● **WORK INSTRUCTIONS**:
Each record needs to be retyped exactly, though its pictures should not appear.

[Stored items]
★ ★ ★ ★ ★ ★ ★
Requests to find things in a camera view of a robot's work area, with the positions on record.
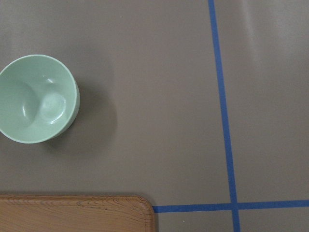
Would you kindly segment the wooden cutting board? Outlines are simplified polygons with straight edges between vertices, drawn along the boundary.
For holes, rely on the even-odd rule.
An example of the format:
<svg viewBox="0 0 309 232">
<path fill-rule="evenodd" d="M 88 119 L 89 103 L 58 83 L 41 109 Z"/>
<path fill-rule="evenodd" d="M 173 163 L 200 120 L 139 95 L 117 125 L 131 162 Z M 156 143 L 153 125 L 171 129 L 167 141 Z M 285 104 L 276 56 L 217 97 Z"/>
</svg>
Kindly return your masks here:
<svg viewBox="0 0 309 232">
<path fill-rule="evenodd" d="M 2 232 L 155 232 L 140 196 L 1 195 Z"/>
</svg>

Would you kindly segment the light green bowl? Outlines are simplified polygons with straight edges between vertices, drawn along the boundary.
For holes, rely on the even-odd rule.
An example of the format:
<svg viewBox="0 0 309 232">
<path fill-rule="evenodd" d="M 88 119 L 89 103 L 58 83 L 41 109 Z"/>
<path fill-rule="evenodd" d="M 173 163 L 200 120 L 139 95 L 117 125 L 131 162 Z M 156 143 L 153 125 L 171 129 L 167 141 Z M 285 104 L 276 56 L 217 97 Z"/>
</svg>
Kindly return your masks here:
<svg viewBox="0 0 309 232">
<path fill-rule="evenodd" d="M 0 131 L 35 144 L 67 130 L 80 108 L 80 92 L 70 70 L 46 55 L 28 55 L 0 73 Z"/>
</svg>

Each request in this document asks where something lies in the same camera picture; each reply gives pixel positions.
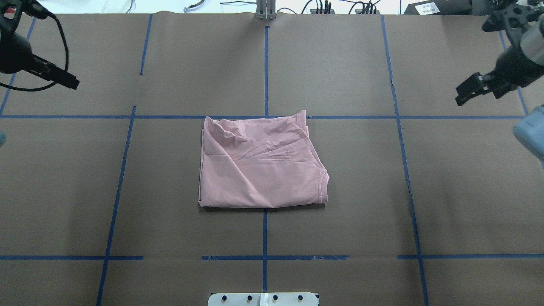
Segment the white label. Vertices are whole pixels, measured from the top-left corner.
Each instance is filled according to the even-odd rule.
[[[434,2],[416,5],[415,8],[420,15],[440,13],[440,10]]]

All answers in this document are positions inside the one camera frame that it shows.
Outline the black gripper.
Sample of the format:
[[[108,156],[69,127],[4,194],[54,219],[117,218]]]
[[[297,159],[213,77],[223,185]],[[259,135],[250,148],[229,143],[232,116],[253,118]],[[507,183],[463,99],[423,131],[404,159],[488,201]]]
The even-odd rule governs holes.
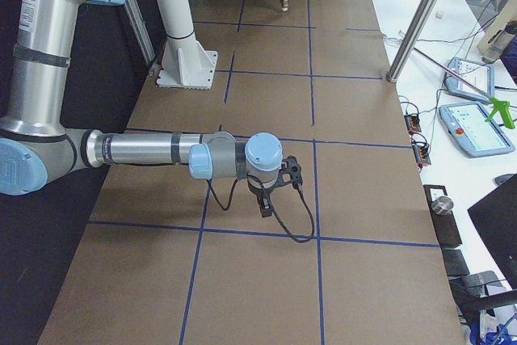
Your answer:
[[[248,177],[247,185],[249,190],[257,197],[259,203],[261,217],[271,217],[271,193],[278,187],[275,180],[262,183],[256,177]]]

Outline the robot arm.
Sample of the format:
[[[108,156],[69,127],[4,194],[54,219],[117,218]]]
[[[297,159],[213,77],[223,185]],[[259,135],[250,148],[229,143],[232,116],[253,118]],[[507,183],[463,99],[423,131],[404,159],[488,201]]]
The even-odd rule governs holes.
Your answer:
★ ★ ★ ★ ★ ★ ★
● **ANSWER AREA**:
Requests to find things in a camera view of a robot's work area, with the positions on record.
Would you kindly segment the wooden cutting board? Outlines are simplified polygons with straight edges between vertices, drawn along the boundary.
For holes, rely on the even-odd rule.
An example of the format:
<svg viewBox="0 0 309 232">
<path fill-rule="evenodd" d="M 88 119 L 89 103 L 58 83 L 41 109 Z"/>
<path fill-rule="evenodd" d="M 173 163 L 200 120 L 139 95 L 117 125 L 131 162 Z M 156 143 L 153 125 L 171 129 L 167 141 Z M 285 104 L 276 56 L 217 97 Z"/>
</svg>
Kindly return your masks here:
<svg viewBox="0 0 309 232">
<path fill-rule="evenodd" d="M 2 232 L 155 232 L 140 196 L 1 195 Z"/>
</svg>

Would you kindly segment the light green bowl? Outlines are simplified polygons with straight edges between vertices, drawn along the boundary.
For holes, rely on the even-odd rule.
An example of the format:
<svg viewBox="0 0 309 232">
<path fill-rule="evenodd" d="M 88 119 L 89 103 L 58 83 L 41 109 Z"/>
<path fill-rule="evenodd" d="M 173 163 L 200 120 L 139 95 L 117 125 L 131 162 Z M 156 143 L 153 125 L 171 129 L 167 141 Z M 285 104 L 276 56 L 217 97 Z"/>
</svg>
Kindly return your masks here:
<svg viewBox="0 0 309 232">
<path fill-rule="evenodd" d="M 0 131 L 35 144 L 67 130 L 80 108 L 80 92 L 70 70 L 46 55 L 28 55 L 0 73 Z"/>
</svg>

Each request in this document asks where something lies in the same camera picture; each reply gives pixel positions.
Segment the white label. Vertices are whole pixels, measured from the top-left corner.
Each instance is filled according to the even-odd rule.
[[[434,2],[416,5],[415,8],[420,15],[440,13],[440,10]]]

All answers in this document are positions inside the one camera frame that it shows.
Outline the black gripper.
Sample of the format:
[[[108,156],[69,127],[4,194],[54,219],[117,218]]]
[[[297,159],[213,77],[223,185]],[[259,135],[250,148],[229,143],[232,116],[253,118]],[[507,183],[463,99],[423,131],[404,159],[488,201]]]
The even-odd rule governs holes.
Your answer:
[[[248,177],[247,185],[249,190],[257,197],[259,203],[261,217],[271,217],[271,193],[278,187],[275,180],[262,183],[256,177]]]

Outline the robot arm.
Sample of the format:
[[[108,156],[69,127],[4,194],[54,219],[117,218]]]
[[[297,159],[213,77],[223,185]],[[259,135],[250,148],[229,143],[232,116],[253,118]],[[507,183],[463,99],[423,131],[404,159],[488,201]]]
The even-odd rule governs holes.
Your answer:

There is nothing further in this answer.